22. Ground 2: During the course of cross-examination of the accused leading counsel for the Crown suggested to the defendant that he could be head on the covert tape recording to confess to murder saying “I killed Acquil.” It was submitted that this statement was not substantiated and it was prejudicial to the accused right to a fair trial. In our view the jury had an opportunity to read the transcript of the recording on the tape and to see that these words were not recorded on the tape. The appellant had denied that he had used any such words. 7
The suggestion was not evidence in the case and the learned trail judge had told the jury that they should only consider the evidence which had been presented in court. We find no merit in this ground of appeal.

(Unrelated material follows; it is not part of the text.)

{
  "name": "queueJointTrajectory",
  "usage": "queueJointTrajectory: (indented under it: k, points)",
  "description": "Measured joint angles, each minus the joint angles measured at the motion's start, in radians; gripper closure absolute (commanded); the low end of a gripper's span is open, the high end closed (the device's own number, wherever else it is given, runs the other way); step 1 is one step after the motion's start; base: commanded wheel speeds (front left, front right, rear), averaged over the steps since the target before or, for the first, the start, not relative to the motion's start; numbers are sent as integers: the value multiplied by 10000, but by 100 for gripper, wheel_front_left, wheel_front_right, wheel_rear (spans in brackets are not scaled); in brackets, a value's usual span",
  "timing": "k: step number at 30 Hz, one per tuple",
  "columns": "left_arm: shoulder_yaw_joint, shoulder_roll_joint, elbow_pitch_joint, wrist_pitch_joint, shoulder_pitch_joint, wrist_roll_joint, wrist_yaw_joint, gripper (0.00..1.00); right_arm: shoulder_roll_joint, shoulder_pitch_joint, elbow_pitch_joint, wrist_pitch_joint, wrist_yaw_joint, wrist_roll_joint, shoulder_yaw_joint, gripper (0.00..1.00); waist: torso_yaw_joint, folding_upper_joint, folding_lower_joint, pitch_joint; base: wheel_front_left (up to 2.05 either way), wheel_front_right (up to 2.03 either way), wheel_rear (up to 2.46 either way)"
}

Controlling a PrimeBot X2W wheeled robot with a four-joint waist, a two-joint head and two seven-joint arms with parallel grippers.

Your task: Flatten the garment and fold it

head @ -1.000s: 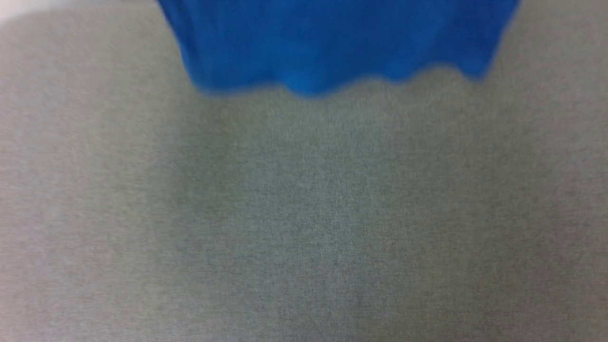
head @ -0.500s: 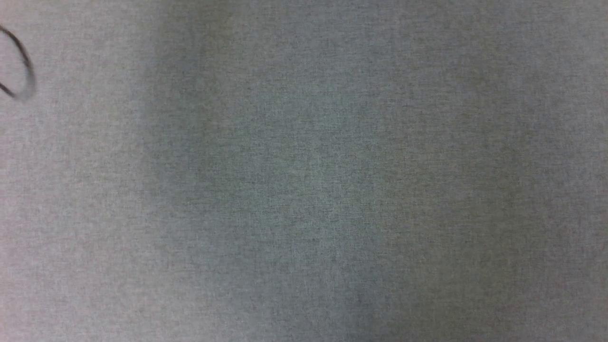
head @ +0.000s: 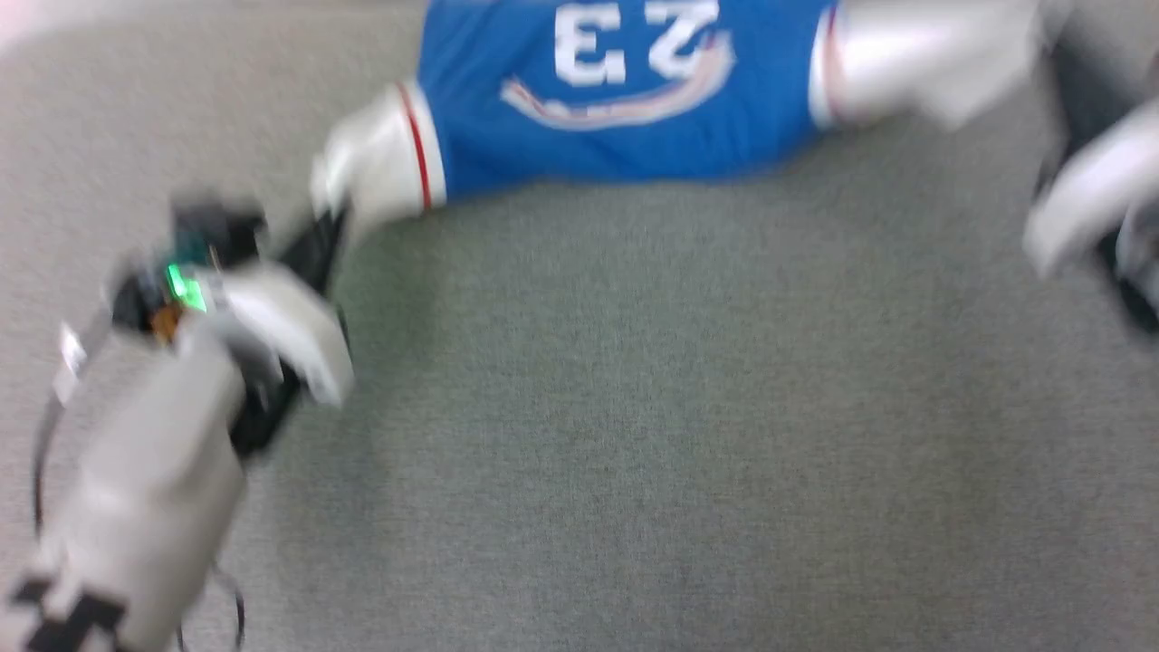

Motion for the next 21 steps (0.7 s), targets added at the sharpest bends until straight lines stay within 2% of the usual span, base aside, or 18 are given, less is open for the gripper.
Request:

23. Ground 3: Alternately to ground 2, the suggestion of what was heard in the covert tape should have been robustly rejected by the learned trial judge and wholly rebuked in summation. By directing the jury that they were free to make up their own minds as to what was said in the passage under consideration the learned trial judge was tacitly adding judicial approval to what was a grossly unfair development in the trial. It was never challenged that the transcript was not a fair and accurate recording of what was on the tape. The learned trial judge at page 2323 of the summing up stated: What Mr. McColm says is not itself evidence. What he thinks he hears on the tape is not evidence. Not just because he is counsel and counsel aren’t allowed to give you evidence but also with great respect to him, Mr. McColm is not a Bermudian and has not been in Bermuda very long and may not be very familiar with the Bermudian accent. That’s why they called a police officer to deal with the tape. Nevertheless he has made that suggestion and you have to consider it. You can only use what he said there against Anderson if you are absolutely sure that it said “I killed Acquil”. You can only use it against him in t hat sense if you are absolutely sure. You may well think that, giving the difficulty of hearing the tape, at that particular point, and the way the prosecution had previously treated it, you may well think you could never be absolutely sure that that’s what he says at that point. But, members of the jury, in the end it is a matter of fact for you. 8
24. We find no fault with the way in which the learned trial judge dealt with the matter. It cannot be said that the appellant was denied a fair trial. This ground of appeal fails.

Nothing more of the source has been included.